**DIRECTIONS:** Every line of the material that includes the word "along" is to be shown.

Segment Start: DATASET EXCERPT

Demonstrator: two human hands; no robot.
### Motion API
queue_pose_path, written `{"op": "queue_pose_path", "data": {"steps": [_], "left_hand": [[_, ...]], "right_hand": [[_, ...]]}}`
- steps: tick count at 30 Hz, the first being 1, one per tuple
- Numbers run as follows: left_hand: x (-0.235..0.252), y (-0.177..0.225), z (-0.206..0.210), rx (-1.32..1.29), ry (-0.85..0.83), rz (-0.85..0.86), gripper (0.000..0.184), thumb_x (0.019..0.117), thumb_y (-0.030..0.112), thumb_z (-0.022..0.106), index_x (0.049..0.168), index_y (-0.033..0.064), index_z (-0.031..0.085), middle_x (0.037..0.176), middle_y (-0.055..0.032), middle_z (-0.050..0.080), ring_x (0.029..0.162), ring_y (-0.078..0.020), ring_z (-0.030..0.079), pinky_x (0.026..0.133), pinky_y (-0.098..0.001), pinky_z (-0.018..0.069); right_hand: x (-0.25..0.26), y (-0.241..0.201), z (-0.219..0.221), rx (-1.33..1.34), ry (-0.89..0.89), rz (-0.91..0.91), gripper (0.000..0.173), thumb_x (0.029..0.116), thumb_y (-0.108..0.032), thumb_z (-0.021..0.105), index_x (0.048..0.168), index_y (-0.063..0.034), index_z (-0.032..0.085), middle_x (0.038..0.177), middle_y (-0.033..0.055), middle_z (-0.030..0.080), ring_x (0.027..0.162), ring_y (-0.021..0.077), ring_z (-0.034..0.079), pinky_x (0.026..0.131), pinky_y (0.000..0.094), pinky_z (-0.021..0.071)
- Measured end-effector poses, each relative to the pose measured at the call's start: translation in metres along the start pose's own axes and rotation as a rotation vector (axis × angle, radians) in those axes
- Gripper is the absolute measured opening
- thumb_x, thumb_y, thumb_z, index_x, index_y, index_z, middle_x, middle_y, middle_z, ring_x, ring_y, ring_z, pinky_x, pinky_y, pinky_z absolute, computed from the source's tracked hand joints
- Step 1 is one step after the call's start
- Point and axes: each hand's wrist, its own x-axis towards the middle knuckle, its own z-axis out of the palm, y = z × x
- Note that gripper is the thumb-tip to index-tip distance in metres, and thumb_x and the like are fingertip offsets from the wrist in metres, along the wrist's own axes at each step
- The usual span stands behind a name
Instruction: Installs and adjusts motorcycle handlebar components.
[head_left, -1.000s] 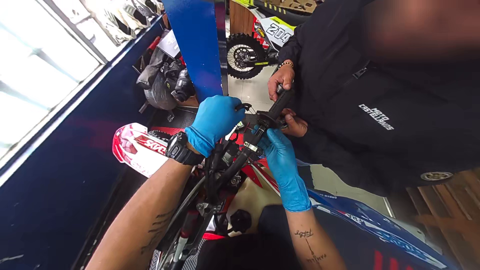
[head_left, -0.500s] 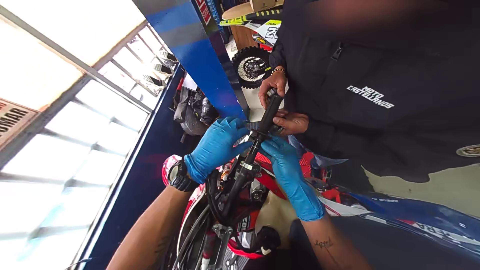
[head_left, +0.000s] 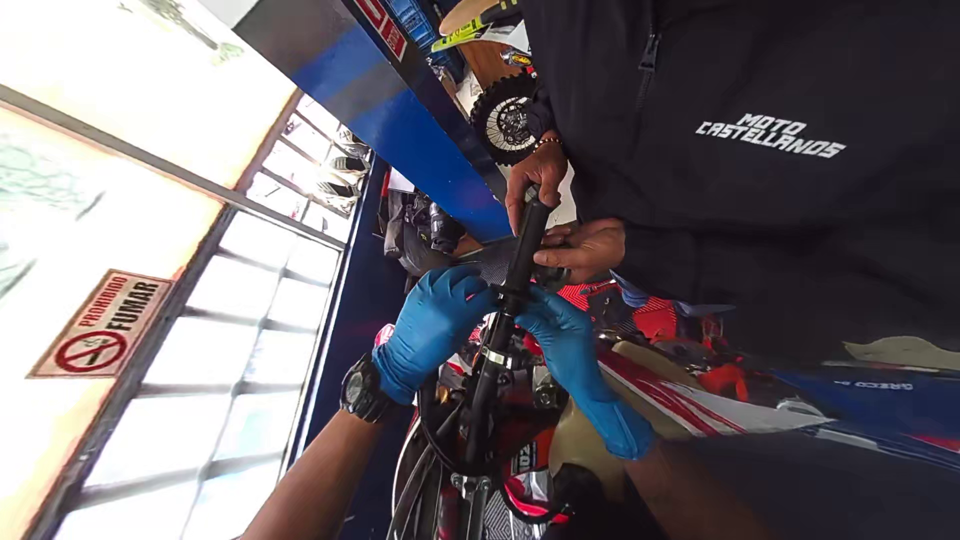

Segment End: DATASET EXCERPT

**OUTPUT OF THE TASK:**
- Measured end-effector poses, each relative to the pose measured at the call's start: translation in metres along the start pose's own axes and rotation as a rotation vector (axis × angle, radians) in those axes
- Note that gripper is the thumb-tip to index-tip distance in metres, and thumb_x and the like are fingertip offsets from the wrist in metres, along the wrist's own axes at each step

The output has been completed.